Consider the hospital, or a clinic as an EMT.  I believe Six Flags hires EMTs, might want to give them a try.  Maybe think of going onto medic school, as that will open many doors for you.  A medic always gets picked over an EMT for a spot on a rig.


----------



## Joe (Jul 4, 2011)

i can absolutely agree that medic school is the greatest thing to get me a job. i was wanting to check out the career field before i drop 10k on medic school. i have applied at both of the hospitals in this area that hire er techs but still no word back and i cant get a hold of hr to get an answer. i almost applied at 6 flags and didnt because i thought i could get hired else where. (my bad, should have known better) i am going down to the local hospital wed to try to volly in the er. (they see maybe 10 pt a day) i know beggers cant be choosers but i really want to work outside while im young and attractive hahaha


----------



## Rev.IKON (Jul 4, 2011)

i just interviewed last Tuesday for Hall. they are hiring because they even have their info on gov job website.


----------



## mike1390 (Jul 4, 2011)

actually I saw a posting for six flags emts the other day, check out places like simplyhired.com indeed.com craigslist.com

what gov job website?


----------



## LostViet408 (Jul 4, 2011)

Try hall ambulance, apply on their site and call HR for an update, their interview process is a 10 question interview, pretty much it's all behavior questions. Pretty easy, their a good company as well since theirs the biggest company in kern county. They also have a paramedic program they'll pay for if you stay for 2 years. Also HR is a nice female person and easy going. Good luck!


----------



## Rev.IKON (Jul 5, 2011)

not gov job. its job posting through Ca EDD.


----------



## Joe (Jul 5, 2011)

believe me, i applied at hall. they were the only ones i got anywhere with. when i took the character test i over analyzed it. aparently you just take it and try not to over think it. i can reapply in January. really does suck because they are a GREAT company. Burton was my emt instructor and is a hell of a medic and an even better teacher. i checked the magic mtn website about 20 mins ago and there was no listings. BTW Good Luck with Hall! lucky guy. where you from> there seems to be a few more people from this area on the forums now.
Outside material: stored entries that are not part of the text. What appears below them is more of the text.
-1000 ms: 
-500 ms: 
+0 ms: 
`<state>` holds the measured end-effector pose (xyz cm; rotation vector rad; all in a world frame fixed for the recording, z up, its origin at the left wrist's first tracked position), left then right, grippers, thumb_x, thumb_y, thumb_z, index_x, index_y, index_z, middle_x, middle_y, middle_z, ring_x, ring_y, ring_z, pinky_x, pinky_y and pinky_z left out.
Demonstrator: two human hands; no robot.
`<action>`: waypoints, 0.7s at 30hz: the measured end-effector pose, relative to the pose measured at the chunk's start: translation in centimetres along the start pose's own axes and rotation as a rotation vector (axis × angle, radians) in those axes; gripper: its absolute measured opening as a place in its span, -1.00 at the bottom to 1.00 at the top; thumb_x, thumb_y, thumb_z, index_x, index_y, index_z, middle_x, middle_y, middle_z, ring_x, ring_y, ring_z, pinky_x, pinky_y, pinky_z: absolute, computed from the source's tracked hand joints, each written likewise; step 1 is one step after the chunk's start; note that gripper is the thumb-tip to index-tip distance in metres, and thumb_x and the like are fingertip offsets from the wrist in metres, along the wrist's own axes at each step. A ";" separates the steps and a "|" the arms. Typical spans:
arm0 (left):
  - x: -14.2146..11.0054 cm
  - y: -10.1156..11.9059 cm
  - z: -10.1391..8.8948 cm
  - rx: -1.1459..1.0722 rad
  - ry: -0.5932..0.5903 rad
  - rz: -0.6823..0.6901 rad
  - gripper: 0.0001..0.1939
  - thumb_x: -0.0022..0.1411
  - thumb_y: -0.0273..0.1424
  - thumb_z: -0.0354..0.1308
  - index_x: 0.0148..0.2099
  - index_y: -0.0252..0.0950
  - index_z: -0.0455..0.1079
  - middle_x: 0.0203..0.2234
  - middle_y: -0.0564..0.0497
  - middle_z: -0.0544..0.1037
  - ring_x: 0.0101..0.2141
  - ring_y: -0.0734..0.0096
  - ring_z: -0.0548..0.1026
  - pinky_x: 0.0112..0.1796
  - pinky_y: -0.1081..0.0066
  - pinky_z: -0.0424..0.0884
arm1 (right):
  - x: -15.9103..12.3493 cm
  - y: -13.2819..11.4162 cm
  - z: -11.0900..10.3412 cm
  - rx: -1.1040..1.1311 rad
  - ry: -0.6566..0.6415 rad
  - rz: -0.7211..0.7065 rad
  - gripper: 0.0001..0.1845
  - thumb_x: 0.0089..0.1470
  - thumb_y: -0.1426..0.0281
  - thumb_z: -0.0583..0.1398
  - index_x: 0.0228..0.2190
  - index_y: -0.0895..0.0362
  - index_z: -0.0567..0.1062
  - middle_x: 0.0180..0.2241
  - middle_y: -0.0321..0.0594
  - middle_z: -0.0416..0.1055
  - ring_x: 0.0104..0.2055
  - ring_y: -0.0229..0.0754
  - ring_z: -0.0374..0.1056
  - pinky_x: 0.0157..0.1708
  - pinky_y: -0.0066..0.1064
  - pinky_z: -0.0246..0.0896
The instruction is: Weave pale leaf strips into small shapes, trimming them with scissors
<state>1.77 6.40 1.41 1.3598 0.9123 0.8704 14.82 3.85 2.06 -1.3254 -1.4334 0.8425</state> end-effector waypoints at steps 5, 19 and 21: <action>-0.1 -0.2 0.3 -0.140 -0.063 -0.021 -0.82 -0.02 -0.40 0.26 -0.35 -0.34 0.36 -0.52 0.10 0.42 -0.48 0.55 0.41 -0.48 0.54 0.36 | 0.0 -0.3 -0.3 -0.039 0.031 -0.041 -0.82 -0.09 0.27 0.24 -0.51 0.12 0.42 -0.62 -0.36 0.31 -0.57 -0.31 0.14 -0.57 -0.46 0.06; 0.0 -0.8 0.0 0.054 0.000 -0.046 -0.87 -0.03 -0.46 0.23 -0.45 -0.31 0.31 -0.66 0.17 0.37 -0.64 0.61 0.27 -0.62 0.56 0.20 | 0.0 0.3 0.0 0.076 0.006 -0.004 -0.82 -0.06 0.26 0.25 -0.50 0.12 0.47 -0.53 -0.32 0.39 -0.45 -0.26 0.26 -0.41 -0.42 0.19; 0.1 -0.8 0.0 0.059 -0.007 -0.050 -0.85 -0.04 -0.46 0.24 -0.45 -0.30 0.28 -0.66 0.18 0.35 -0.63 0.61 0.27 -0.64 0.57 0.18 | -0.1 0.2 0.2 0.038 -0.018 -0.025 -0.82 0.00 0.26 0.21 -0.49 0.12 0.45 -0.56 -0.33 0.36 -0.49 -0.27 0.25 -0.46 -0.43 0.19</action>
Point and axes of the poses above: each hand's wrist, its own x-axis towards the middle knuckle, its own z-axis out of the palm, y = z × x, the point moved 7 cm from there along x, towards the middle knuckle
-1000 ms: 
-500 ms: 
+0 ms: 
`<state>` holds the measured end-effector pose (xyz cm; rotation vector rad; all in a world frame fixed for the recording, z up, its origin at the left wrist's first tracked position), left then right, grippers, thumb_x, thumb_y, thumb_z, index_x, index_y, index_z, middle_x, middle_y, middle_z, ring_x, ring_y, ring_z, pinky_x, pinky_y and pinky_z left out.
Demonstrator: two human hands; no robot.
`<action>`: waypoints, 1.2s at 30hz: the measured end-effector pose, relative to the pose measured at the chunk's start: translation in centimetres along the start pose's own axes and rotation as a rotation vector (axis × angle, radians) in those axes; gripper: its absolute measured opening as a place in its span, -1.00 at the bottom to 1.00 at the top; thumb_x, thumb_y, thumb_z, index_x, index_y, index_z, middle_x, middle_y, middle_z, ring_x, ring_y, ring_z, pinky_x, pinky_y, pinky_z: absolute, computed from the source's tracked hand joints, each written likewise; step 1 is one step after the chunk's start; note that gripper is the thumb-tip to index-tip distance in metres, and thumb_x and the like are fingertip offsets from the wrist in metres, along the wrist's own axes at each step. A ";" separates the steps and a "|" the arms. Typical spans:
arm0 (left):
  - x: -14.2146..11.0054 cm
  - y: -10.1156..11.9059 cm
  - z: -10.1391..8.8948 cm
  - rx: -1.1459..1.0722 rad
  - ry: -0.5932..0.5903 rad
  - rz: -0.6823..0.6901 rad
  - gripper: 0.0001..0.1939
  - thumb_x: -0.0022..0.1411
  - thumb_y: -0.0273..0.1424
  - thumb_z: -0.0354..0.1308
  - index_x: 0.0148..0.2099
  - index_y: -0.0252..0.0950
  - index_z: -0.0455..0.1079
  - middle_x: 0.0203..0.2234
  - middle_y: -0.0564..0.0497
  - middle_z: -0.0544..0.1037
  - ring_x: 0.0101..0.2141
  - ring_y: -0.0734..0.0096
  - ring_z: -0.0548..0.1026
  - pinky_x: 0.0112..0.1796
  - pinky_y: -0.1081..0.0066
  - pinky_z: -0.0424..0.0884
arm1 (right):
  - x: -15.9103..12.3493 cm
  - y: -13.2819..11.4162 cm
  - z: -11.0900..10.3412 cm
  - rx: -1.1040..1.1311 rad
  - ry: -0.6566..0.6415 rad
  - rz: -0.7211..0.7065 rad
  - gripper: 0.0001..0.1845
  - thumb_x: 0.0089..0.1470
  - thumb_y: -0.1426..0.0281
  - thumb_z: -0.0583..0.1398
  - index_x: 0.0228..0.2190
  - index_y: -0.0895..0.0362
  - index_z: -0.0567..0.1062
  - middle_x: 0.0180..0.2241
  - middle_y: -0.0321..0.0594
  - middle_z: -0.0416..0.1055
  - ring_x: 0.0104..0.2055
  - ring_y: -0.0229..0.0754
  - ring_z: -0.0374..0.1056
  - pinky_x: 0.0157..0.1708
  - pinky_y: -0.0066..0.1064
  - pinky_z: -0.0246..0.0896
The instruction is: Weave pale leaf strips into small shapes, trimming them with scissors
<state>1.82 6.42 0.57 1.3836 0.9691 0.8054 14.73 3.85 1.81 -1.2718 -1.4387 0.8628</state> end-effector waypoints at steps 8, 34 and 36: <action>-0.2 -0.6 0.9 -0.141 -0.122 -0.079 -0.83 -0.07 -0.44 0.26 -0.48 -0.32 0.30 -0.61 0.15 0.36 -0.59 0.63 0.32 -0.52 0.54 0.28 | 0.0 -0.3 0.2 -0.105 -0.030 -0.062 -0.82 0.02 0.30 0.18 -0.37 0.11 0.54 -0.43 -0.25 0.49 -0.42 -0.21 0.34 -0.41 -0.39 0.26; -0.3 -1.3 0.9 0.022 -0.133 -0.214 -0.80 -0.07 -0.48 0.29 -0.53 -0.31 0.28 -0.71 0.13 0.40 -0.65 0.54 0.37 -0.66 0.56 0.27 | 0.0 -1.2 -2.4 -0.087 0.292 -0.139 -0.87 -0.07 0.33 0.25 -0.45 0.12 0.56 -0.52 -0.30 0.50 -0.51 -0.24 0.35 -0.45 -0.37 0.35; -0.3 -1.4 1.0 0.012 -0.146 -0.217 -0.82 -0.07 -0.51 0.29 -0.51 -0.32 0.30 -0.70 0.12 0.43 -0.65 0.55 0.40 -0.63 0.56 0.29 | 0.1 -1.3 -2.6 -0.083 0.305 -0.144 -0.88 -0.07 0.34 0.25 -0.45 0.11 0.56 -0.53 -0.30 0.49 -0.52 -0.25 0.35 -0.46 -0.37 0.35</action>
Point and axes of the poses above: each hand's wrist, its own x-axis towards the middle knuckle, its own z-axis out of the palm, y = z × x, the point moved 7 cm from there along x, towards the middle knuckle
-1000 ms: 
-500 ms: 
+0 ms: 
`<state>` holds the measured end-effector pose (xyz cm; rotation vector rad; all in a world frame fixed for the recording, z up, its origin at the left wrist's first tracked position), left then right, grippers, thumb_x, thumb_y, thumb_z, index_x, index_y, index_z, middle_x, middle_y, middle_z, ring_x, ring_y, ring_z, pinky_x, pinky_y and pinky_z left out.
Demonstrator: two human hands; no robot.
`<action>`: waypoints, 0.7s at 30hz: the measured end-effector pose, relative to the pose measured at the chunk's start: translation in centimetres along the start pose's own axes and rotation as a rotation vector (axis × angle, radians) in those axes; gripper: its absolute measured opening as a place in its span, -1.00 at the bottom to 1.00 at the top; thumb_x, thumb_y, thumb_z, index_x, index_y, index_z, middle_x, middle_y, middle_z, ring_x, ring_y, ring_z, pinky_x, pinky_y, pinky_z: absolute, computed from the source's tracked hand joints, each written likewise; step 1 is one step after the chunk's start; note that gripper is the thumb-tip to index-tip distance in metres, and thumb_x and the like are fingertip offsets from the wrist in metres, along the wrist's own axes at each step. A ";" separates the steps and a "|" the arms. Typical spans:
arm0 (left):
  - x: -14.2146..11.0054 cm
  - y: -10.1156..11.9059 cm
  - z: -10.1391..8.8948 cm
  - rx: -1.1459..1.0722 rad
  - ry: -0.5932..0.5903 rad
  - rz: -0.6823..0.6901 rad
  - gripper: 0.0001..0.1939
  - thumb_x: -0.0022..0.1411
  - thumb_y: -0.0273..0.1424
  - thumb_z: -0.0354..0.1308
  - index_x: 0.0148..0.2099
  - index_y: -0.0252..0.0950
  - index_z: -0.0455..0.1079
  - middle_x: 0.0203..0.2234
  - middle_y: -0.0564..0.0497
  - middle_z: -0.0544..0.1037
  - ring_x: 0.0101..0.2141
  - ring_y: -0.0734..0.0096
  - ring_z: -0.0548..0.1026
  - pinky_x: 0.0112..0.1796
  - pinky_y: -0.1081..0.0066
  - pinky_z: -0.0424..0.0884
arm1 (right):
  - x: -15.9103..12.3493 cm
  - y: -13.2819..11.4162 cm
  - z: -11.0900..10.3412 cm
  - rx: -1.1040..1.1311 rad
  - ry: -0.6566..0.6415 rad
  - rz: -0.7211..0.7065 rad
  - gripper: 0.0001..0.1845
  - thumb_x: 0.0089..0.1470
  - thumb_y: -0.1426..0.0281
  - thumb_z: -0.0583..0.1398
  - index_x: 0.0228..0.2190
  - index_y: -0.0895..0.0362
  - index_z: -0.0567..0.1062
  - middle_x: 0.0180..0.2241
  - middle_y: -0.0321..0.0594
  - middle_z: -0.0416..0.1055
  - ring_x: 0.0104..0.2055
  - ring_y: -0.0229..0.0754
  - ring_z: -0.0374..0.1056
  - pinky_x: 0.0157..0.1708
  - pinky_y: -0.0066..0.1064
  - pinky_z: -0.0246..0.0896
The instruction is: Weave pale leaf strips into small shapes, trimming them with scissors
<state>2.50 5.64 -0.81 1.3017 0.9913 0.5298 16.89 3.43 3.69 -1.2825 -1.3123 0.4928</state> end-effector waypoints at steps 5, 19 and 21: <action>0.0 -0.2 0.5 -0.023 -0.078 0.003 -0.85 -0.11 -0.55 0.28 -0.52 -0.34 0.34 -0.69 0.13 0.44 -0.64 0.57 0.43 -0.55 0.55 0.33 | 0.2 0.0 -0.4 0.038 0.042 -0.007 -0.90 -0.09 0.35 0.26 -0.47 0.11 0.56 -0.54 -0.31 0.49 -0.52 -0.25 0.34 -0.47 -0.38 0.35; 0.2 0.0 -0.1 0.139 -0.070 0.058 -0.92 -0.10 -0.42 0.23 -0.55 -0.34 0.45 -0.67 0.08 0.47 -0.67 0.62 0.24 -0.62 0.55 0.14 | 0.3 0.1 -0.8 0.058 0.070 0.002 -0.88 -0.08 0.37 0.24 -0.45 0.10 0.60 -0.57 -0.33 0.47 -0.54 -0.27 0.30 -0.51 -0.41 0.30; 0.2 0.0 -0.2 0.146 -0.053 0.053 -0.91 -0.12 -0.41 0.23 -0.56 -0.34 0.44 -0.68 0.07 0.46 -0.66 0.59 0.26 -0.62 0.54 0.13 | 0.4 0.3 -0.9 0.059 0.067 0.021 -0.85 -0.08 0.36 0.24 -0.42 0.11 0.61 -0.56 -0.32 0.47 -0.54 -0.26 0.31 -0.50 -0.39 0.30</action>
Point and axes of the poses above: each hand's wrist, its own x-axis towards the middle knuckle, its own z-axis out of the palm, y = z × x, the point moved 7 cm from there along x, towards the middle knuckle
I live on indeed! i searched EMT jobs in all 50 states today. haha i really want to get a job. ANYWHERE. EMT's in New Orleans make 16.10 an hr. i have a friend moving there soon. maybe worth a little try


----------



## LostViet408 (Jul 5, 2011)

Hey Joe, I actually applied in march this year, then had an interview in April. The only thing I went through was their interview, I didn't take any test and got the job, but I had to decline it because it was too far from family. And now I got a job with another company and loving it. So hall ambulance has a test before you get an interview now? Wow... So much has change, good luck dude, check on craigslist, the last time I saw hall ambulance job posting was on there. Other than that, try checking county postings, indeed.com and simplyhire.com, hospital ER postings and monsters.com.


----------



## Rev.IKON (Jul 5, 2011)

seemed like hall for me is a no go.. took their interview and i feel like i did horrible. doesnt help that i was awake 24+ hrs and drove 2 hrs to go to it.. oh well. i like the company i work for. it just i wanted some 911 exp. cant complain i guess. good luck on your search.


----------



## mike1390 (Jul 5, 2011)

what was the interview like?


----------



## Rev.IKON (Jul 5, 2011)

she was really nice. 10 questions. she was specific as to only 1 example per q. such as an issue u had pt/coworker/situation and how u responded to it. how u handled multiple things at once. and a few other that i cant remember.


----------



## RocketMedic (Jul 5, 2011)

Did you try Liberty in Ridgecrest? It's a smaller outfit, but it's not bad. Desert in Barstow or even Baker Ambulance could be options too.


----------



## abriel68 (Jul 10, 2011)

hi everyone, Does anyone have any more info on the interview with Hall Ambulance, I'm Interviewing with them in a couple days and it would be great to have a heads up as to know what they will be asking in the interview? thanks


----------



## mike1390 (Jul 10, 2011)

For what position?


----------



## abriel68 (Jul 10, 2011)

emt-b


----------



## LostViet408 (Jul 10, 2011)

It's just 10 questions for behavior and scenarios about how you would handle a stressful situation. It's pretty basic questions you can google online for it. It's mostly every company that uses it. The questions seems repetitive after a while, I got bored answering them all lol. After the interview I think you get a second interview with the manager, all he'll ask you is to confirm if your serious about working for their company etc etc, just an informal interview. And once your done, you should know if you get hired or not.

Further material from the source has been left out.